**Exercise description**
Would you transcribe each of the entries exactly, with nothing added or dropped?

**Records contained in a dataset**
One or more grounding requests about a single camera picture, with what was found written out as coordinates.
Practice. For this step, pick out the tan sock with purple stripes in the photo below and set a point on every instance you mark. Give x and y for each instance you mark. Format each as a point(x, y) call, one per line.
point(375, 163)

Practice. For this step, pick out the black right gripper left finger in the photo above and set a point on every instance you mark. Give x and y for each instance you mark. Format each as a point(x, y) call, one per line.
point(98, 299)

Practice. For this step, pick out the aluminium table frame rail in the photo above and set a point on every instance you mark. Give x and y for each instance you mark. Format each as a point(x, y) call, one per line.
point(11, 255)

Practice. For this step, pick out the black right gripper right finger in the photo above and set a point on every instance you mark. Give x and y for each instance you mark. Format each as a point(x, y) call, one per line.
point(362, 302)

**Solved exercise**
One or more grounding requests about a single camera picture, with what was found written out as coordinates.
Practice. For this step, pick out the tan sock with purple stripes in the photo below and set a point on every instance you mark. Give x and y for each instance you mark. Format each as a point(x, y) call, one per line.
point(375, 163)

Practice. For this step, pick out the black right gripper left finger in the photo above and set a point on every instance you mark. Give x and y for each instance you mark. Format each as a point(x, y) call, one per line.
point(98, 299)

Practice. For this step, pick out the aluminium table frame rail in the photo above and set a point on every instance you mark. Give x and y for each instance you mark. Format each as a point(x, y) call, one per line.
point(11, 255)

Practice. For this step, pick out the black right gripper right finger in the photo above and set a point on every instance you mark. Give x and y for each instance you mark. Format each as a point(x, y) call, one per line.
point(362, 302)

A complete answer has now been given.